I'll just let that pun settle in for a moment there. Aaaaaah.
I have moved to a small hamlet within a big town; a tiny, beautiful gamete in the huge, shuddering ballsack that is London. A field of Earls! Imagine such a thing! Placed gingerly in the south-west, between the place where the Wombles womble and an STI-ridden piggy! And as I gyre and gimble (not womble) through the hallowed turf of this "Earlsfield" there have been many things which have tickled my pleasure centres and made me light up like a myopic electrician. BAM! Bulletpoints!
- The river. Or rather, the crossing of it, something I must do twice-daily now to and from work and which fills me with ineffable feelings of happiness and contentment. God alone knows why. I can't swim for I am an idiot, which mean the river could literally kill me for my idiocy. Plus, it is a lurking snake of dread winding through London, threatening at any time to rise up and wash us all to godforsaken Canvey and beyond. I'm currently about as scared of the Thames Barrier breaking and fetid estuarine water swamping us all as I am that I'm going to suddenly contract CJD from all the beef I ate in the eighties, which means either someone vaguely respectable said it would happen or I saw it on QI. It's about a 6 on the SwineFlu-o-Rama scale. But even so, every time my little chunty train goes choo-choo-choo over Grosvenor Bridge and I look out at the glistening river, my heat swells a little and I realise I properly love London. Till the inevitable day I look out and see a bloated corpse floating by, of course.
- Roll up, roll up, and enter the magical and munificent world of Earlsfield Library! You won't believe your eyes as you encounter the wond'rous array of modern technologies! GAWP! At the checking-out table that can identify and register a whole pile of books in an instant just by placing them on a little glass panel! GASP! At the... well, that's it, really. But that was enough to set my ass on fire.
- The Buffet Brazil restaurant, or as I refer to it, the Torment Of 1,000 Meaty Skewers. You order an unlimited barbecue, and settle at your seat, replete with salad and ricey side-dish goodness. And then the Torment begins. A man emerges from the kitchens with a skewer - well, a sword, really - laden with sausage, and puts a little segment on your plate, where it sits, sadly, looking alone and forlorn, until you wolf it down your gizzard.
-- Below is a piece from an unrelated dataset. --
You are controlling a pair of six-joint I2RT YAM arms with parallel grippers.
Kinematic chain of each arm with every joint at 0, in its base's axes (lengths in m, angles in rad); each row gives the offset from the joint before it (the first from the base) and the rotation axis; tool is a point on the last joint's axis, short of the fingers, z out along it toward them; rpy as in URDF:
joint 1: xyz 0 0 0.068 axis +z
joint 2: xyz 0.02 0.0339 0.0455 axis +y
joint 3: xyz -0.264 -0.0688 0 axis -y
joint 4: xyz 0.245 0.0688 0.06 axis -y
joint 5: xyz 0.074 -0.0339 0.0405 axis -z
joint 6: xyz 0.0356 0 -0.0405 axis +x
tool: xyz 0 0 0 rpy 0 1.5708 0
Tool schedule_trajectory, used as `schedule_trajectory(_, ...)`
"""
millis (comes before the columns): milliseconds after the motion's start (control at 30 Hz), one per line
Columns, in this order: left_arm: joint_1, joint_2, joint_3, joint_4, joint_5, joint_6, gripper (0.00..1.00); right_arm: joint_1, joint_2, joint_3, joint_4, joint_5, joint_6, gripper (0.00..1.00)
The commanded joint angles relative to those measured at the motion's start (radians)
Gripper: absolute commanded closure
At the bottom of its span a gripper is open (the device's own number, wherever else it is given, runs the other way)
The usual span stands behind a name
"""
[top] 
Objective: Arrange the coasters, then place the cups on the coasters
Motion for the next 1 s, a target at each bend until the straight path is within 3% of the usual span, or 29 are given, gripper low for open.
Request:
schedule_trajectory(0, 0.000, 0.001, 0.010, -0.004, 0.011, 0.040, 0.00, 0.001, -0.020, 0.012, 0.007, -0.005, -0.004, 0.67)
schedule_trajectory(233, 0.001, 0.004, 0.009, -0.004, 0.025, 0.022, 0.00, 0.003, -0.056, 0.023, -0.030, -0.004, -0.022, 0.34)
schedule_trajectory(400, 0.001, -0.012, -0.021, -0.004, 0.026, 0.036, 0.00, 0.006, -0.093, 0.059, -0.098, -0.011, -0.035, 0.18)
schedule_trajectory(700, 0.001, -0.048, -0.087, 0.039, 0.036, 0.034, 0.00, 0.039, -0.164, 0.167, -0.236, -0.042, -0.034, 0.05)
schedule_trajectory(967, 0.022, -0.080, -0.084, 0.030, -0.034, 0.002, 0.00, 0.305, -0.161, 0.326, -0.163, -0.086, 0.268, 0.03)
Just as you start to grumble at the meagre nature of the supposed unlimited meal, the man reappears, with another sword of flesh. Yum! More meat! And on it goes, the man reappearing at increasing intervals with ever-more bizarre offerings ("Chicken hearts. Mmmm!") until you realise you have eaten a phantasmagorical amount of meat, there is more piled on your plate and your chair is about to collapse. In fact, the place could be improved in two ways. First, an element of peril - if your plate gets too overburdened, and you are not transferring the meaty goodness into your colon at an efficient enough rate, a switch is triggered and you are flipped bodily through the roof and into the black London night. Second - when you finally finish your enormous repast, a scoreboard covered in animal symbols lights up to tell you exactly how much you've consumed. "Ding ding ding ding! Congratulations! Four cows, two sheep and three-eights of a cockerel!"
So there you have it. A few wonderful things about my wonderful new part of town. On a scale of one to ten, I'd give it one. I REALLY WOULD.